Provided data START

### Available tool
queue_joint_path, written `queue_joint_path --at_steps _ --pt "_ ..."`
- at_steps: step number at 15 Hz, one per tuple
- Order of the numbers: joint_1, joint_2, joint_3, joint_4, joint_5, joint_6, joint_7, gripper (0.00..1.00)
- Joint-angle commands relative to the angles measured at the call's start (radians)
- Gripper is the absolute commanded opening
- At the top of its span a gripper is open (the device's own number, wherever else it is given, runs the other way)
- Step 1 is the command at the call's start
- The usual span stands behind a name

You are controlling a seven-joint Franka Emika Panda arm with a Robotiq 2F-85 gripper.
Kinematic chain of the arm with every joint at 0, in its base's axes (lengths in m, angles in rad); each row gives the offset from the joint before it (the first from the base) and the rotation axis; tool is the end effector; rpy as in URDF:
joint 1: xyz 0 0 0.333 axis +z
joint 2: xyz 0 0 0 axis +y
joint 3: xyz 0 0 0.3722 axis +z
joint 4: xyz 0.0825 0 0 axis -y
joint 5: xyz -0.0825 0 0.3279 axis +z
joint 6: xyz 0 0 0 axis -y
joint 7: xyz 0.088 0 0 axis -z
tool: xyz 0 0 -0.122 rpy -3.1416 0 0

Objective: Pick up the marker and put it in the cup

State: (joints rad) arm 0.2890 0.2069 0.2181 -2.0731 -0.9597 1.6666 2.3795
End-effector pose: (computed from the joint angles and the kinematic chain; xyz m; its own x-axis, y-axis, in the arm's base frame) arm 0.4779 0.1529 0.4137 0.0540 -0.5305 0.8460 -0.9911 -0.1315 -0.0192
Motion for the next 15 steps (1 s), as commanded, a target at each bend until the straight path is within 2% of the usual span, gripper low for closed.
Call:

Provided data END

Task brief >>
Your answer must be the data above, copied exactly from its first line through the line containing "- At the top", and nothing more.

Answer below >>
### Available tool
queue_joint_path, written `queue_joint_path --at_steps _ --pt "_ ..."`
- at_steps: step number at 15 Hz, one per tuple
- Order of the numbers: joint_1, joint_2, joint_3, joint_4, joint_5, joint_6, joint_7, gripper (0.00..1.00)
- Joint-angle commands relative to the angles measured at the call's start (radians)
- Gripper is the absolute commanded opening
- At the top of its span a gripper is open (the device's own number, wherever else it is given, runs the other way)

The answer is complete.